In this way, a precise rotational output is obtained at the tip of the output shaft 2 without axial movement or deviation of the rotation center 0.

Moreover, since the rotating part 4 of the micro-rotation mechanism is supported in a structure with no friction surfaces, there is no wear, no lubricant is required, and high-speed rocking operation at small angles in the directions of arrows c and d is possible. There is no problem in long-term operation under high vacuum conditions.

FIGS. 3 and 4 show a second embodiment.

This has an integrated micro-rotation mechanism 3 built into the bearing position within the case IOA of the electric motor 10.

That is, this minute rotation mechanism 3 is integrally formed with a central rotating part 14, a ring-shaped fixed part 15 fitted into the inner surface of the motor case IOA, and a thin plate-shaped elastic part 16. Usually, a bearing (a bearing using a lubricant, such as a rolling bearing) of the output shaft 2 of the electric motor 10 is arranged and fixed at a location where it is to be installed.
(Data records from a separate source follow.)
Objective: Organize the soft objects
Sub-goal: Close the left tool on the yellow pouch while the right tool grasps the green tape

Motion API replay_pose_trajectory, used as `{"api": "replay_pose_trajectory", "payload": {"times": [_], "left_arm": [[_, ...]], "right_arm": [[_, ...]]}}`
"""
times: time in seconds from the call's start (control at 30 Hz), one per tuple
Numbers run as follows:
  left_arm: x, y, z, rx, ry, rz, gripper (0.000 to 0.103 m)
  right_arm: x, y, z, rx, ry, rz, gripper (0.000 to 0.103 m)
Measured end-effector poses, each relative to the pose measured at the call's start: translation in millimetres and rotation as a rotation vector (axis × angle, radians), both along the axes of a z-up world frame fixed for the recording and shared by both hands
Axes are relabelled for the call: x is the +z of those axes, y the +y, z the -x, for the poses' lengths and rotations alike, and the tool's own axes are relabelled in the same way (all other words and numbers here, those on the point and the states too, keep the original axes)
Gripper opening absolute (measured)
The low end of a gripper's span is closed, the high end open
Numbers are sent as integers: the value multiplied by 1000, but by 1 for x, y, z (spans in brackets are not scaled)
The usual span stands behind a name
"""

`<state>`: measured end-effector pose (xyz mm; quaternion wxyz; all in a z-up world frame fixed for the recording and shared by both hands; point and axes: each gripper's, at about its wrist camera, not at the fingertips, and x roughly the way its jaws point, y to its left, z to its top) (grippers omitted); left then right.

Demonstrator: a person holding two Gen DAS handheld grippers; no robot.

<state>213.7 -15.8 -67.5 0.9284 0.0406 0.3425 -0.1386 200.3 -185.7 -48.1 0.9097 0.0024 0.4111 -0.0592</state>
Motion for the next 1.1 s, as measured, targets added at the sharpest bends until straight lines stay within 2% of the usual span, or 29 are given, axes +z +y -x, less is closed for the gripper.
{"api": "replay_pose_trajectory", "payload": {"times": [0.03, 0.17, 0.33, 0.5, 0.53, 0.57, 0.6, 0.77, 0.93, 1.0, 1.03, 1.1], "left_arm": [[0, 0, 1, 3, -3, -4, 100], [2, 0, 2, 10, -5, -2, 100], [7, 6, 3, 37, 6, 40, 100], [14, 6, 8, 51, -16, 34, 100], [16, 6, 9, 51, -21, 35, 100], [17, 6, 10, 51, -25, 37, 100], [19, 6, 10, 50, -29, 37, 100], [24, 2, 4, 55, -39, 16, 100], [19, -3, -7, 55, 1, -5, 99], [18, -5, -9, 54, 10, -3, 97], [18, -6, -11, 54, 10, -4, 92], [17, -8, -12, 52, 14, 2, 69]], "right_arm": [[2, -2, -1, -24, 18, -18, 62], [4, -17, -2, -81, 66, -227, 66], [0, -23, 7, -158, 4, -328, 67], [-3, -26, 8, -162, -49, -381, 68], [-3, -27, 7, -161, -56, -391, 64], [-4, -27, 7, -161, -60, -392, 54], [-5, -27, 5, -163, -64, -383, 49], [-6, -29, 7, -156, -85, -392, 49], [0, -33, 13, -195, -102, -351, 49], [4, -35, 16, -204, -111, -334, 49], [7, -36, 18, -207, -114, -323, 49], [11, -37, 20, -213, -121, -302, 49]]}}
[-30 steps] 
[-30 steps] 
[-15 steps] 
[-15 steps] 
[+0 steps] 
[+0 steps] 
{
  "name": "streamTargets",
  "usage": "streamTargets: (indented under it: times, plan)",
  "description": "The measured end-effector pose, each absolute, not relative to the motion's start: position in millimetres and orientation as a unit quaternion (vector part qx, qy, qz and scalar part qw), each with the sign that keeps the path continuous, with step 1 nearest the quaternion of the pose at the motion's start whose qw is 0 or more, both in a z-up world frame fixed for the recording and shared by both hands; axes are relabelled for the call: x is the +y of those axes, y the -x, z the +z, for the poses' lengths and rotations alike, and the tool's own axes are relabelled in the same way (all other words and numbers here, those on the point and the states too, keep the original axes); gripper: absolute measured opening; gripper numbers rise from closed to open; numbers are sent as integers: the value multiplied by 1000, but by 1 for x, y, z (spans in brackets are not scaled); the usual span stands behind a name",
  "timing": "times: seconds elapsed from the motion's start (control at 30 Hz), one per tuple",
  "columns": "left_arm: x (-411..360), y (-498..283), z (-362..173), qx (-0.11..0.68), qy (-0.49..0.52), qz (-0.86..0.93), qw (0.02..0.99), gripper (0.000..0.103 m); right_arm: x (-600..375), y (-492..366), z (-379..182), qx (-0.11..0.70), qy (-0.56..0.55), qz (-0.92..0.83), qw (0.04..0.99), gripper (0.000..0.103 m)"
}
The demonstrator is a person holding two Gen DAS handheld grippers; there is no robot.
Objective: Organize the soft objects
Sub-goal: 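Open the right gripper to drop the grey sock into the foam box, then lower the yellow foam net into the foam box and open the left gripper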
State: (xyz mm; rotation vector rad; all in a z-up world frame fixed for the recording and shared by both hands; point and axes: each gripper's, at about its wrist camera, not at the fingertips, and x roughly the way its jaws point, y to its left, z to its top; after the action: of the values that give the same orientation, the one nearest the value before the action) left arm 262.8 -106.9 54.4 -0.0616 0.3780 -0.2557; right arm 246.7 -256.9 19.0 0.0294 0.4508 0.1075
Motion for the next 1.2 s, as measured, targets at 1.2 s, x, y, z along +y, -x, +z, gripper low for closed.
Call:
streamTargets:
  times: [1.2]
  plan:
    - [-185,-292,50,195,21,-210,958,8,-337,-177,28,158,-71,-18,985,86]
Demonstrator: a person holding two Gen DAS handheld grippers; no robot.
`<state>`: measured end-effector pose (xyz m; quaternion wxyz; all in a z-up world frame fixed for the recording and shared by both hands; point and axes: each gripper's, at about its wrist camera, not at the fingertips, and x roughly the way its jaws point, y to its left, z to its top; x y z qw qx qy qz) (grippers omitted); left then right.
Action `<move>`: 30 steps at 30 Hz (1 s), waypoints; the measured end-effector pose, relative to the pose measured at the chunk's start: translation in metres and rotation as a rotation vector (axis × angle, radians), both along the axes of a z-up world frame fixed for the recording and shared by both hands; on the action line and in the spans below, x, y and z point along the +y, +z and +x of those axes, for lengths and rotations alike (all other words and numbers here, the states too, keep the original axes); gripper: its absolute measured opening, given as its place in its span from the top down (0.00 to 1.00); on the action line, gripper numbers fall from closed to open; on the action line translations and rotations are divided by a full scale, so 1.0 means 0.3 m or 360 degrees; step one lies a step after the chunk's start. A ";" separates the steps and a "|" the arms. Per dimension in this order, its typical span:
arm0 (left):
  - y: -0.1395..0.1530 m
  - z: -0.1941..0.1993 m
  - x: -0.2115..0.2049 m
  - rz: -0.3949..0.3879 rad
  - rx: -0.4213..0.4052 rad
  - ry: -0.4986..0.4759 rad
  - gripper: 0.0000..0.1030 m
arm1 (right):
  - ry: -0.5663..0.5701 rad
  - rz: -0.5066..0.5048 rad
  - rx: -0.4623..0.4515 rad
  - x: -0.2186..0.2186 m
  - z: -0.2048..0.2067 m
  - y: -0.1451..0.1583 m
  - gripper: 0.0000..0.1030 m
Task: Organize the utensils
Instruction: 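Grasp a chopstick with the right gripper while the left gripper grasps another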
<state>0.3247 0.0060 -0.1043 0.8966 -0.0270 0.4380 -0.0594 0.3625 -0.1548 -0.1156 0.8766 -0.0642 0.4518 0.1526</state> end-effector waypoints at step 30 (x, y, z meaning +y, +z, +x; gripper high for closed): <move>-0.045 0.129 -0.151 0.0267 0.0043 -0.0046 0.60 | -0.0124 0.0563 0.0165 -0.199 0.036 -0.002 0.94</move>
In the figure, 11 is a stator, and 12 is a rotor. Now, when the rotor 12 receives a rotational force e due to the excitation force of the stator 11, the rotating part 14 of the micro-rotation mechanism 3 fitted to the output shaft 2 causes the rotational force The elastic portion 16 undergoes a slight rotation in response to the force, and the elastic portion 16 curves and deforms as in the case of FIG. 2, thereby achieving the same function as that of the first embodiment.

FIGS. 5 and 6 show a third embodiment.

This device is equipped with a set of micro-rotation mechanisms 3.3, which are substantially similar to the one shown in FIG.
4 integrally connected by a rotary plate 20 is attached to a frame 21 together with the electric motor 1, and the output shaft 2 of the electric motor 1 and the rotary plate 20 are connected via a speed reduction mechanism 22.

The speed reduction mechanism 22 described above includes an arcuate plate 24 having an arcuate surface 23 centered on the rotation center 0, and steel belts 25 and 26 that connect the arcuate plate 24 and the output shaft 2 of the electric motor.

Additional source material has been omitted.